On the probabilistic nature of excitotoxic neuronal death in hippocampal neurons.

In an attempt to distinguish hypothesized rapid and slow components, we have systematically studied the time course of hippocampal neuronal death in an in vitro model of excitotoxicity. In all paradigms involving glutamate, NMDA or AMPA as toxins, the population of trypan-blue excluding (live) neurons progressively declined over 48 hr. The percent survival over time could be fit mathematically using single exponential decay curves, implying that the death of any individual neuron was a stochastic event. One or two hours after glutamate exposure, prevention of further glutamate-receptor interactions by addition of MK-801 or MK-801 plus CNQX resulted in the survival of 60-80% of the original population at 24 hr.

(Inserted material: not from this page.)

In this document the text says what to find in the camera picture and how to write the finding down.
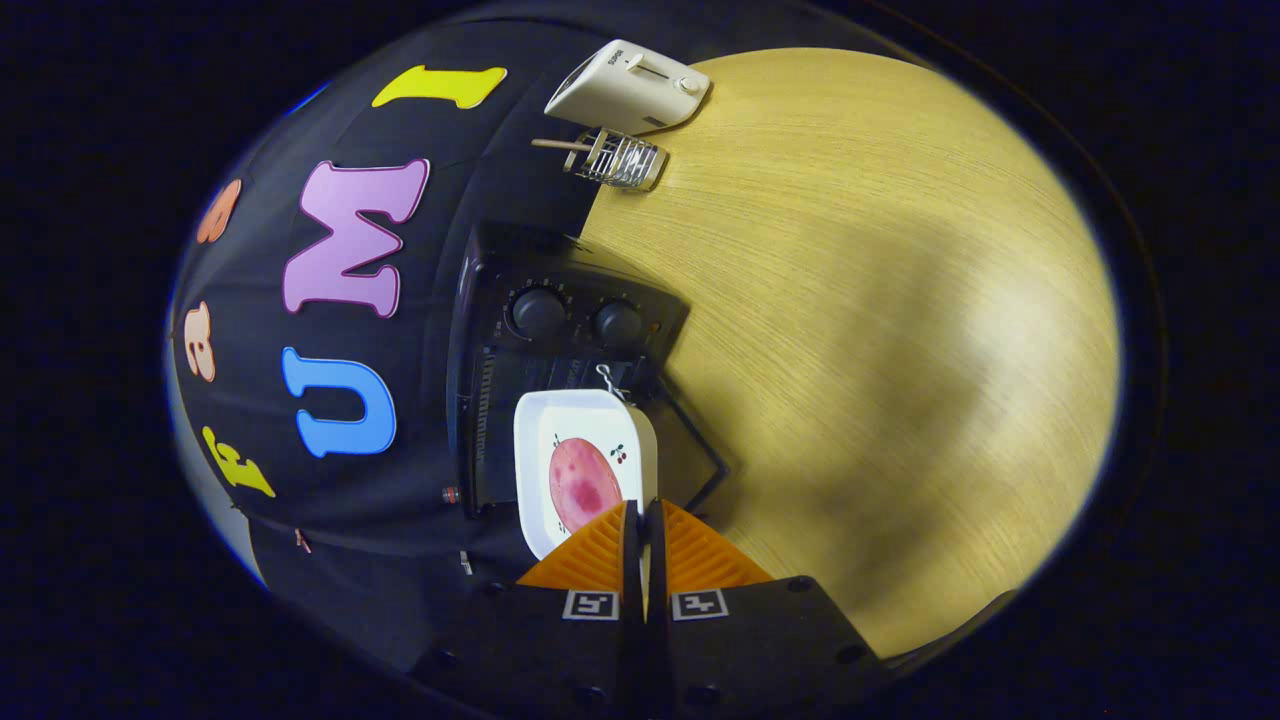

Thus delayed, continuous blockade of secondary glutamate receptor stimulation was protective, apparently interrupting the cyclic nature of the toxicity cascade. Twelve hours of MK-801 immediately following glutamate removal protected the majority of cells during the period of active receptor blockade. As soon as MK-801 was removed, the progressive decay in population size resumed, indicating that short term receptor blockade was insufficient to prevent expression of the initial injury. A kinetic model is proposed to place these experimental results into a framework for discussion and formulation of future experimentation.